Among the members of the actors team are many members of the legendary Frederick Wizmann team (“Titkot Folies”, “Central Park”) as a radio broadcaster. Initially, Lund intended to play a role on the camera, but the 95-year-old Wisean age-the complexity of his participation. Lund loves to see the veteran narrators made of his famous observation work on the baseball game.
“It wasn’t just that I love his voice,” Lund says about communicating with Weizmann. “I felt that by placing it in the movie, I was telling the audience that this is a more anthropological movie than a traditional narration. It is a kind of sign.”

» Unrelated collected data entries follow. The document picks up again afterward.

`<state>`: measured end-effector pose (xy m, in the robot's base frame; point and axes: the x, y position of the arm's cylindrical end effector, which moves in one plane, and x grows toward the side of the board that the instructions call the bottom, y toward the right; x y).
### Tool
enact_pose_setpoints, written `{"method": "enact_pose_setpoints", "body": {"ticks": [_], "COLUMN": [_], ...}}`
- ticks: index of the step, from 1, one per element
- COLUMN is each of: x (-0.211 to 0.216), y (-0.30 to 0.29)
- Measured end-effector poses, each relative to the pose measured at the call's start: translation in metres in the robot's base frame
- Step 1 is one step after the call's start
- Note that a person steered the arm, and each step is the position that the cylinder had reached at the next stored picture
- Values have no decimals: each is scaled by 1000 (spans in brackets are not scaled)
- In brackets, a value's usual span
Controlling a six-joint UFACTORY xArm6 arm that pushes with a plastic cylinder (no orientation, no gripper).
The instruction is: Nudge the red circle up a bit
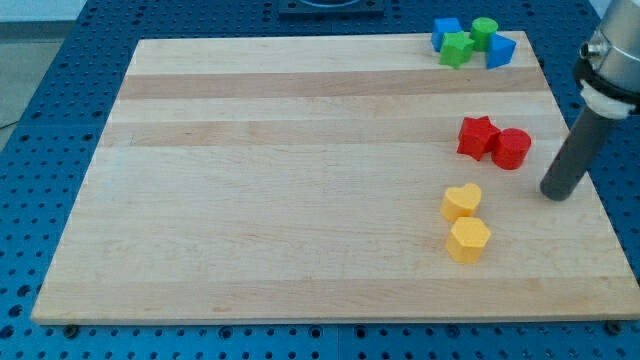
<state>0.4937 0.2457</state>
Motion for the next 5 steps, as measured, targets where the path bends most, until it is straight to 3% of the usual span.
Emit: {"method": "enact_pose_setpoints", "body": {"ticks": [1,3,5], "x": [-3,-55,-64], "y": [-30,-33,-33]}}
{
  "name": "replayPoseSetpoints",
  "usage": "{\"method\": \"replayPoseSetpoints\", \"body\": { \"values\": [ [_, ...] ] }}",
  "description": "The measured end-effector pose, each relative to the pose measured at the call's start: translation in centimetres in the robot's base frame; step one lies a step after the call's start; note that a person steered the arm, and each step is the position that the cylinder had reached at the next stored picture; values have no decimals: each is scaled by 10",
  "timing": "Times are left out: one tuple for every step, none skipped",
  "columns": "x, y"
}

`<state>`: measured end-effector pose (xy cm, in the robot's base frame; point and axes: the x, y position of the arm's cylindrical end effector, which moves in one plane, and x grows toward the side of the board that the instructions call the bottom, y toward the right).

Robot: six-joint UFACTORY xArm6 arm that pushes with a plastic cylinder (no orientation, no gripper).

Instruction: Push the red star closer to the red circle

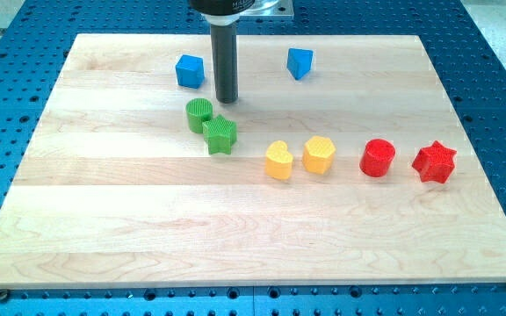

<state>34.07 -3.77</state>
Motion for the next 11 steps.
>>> {"method": "replayPoseSetpoints", "body": {
  "values": [
    [12,-30],
    [37,8],
    [27,117],
    [55,262],
    [82,379],
    [111,372],
    [143,343],
    [160,294],
    [160,245],
    [160,293],
    [162,299]
  ]
}}
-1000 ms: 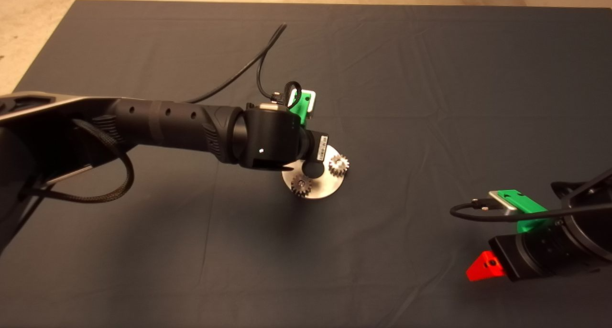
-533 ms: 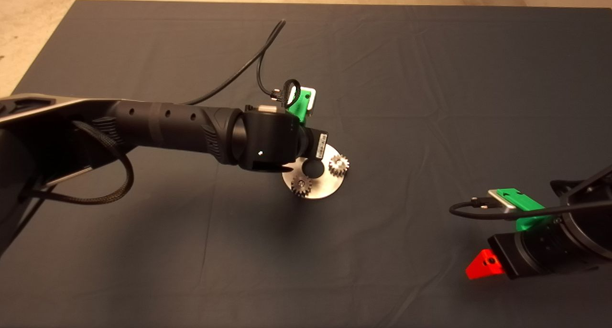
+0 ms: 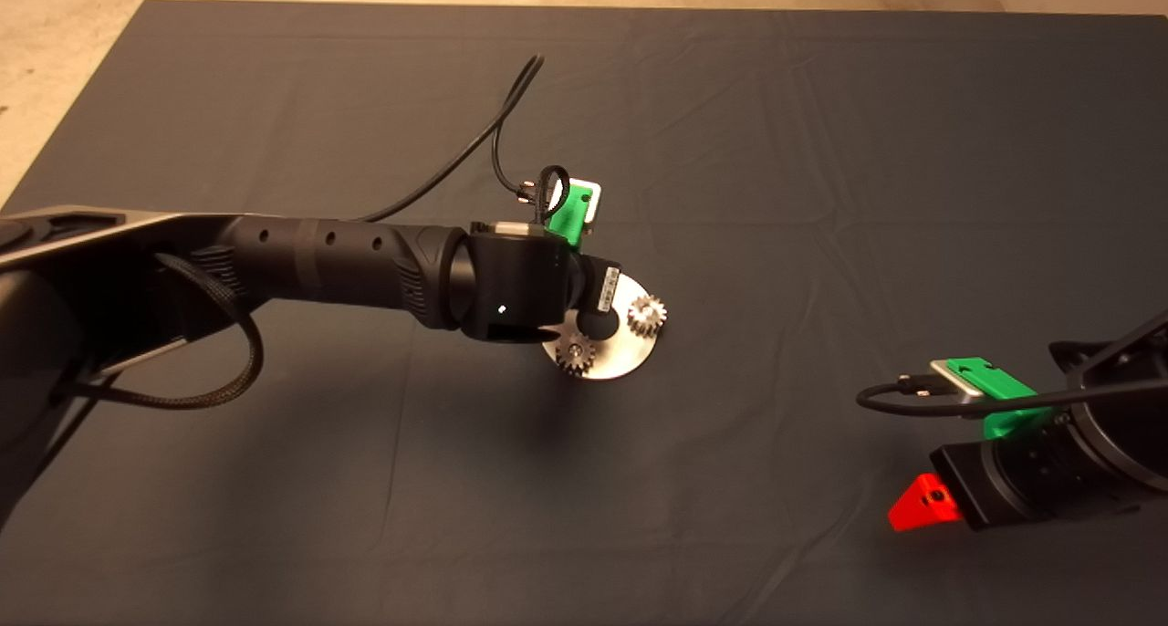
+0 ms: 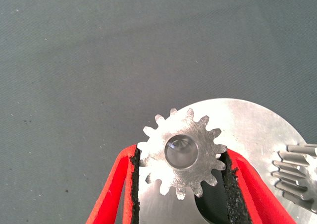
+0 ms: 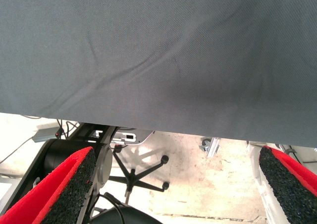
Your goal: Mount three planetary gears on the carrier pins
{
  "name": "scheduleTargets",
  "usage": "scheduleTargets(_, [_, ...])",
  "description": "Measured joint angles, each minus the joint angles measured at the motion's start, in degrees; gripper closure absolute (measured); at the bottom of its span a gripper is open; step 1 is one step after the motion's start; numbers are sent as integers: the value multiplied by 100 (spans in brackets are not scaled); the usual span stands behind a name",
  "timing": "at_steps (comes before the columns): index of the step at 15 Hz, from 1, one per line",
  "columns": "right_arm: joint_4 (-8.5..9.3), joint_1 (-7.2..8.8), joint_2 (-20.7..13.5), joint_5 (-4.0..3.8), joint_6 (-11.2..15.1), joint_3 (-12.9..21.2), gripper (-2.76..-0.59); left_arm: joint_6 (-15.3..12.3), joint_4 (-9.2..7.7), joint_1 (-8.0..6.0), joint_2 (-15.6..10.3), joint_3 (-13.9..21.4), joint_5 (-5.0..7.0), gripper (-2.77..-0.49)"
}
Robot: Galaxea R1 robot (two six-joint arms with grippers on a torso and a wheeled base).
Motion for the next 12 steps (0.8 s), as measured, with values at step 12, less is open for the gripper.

Red Sox lovers will also be happy late Bill LeeNicknamed “Spaceman”, which is a weird -out piston, which is very famous, also threw Eephus to stop people. “We helped his attached name to secure financing,” says Lund.
Although any of the character of “Eephus” as direct agents of Lund (“If you are in the movie, it will be a short palace,” and he is proud of a likable manner), he found a way to put himself indirectly in the movie. In the middle of the game, a child and his father appear to play but the discovery of the field is busy. It is a brief moment but personally.
“In fact, my father was playing the role of my father and the child wearing my shirt in New Hampshire Gregs from when I was in my travel league,” says Lund with a smile. His father, the proud of the film, was attended at the Cannes Film Festival 2024.
It seems that the baseball game, which is now filtered through film, works with Lund as an unanimous gesture of true love. What could be more expensive than the common time in the field? He bleeds Red Sox, so he will not hold him chanting for the evaders anytime, but La has grown to him though. “At Dodger Stadium, you can watch the sunset over the mountains,” he says. “It is a beautiful experience.”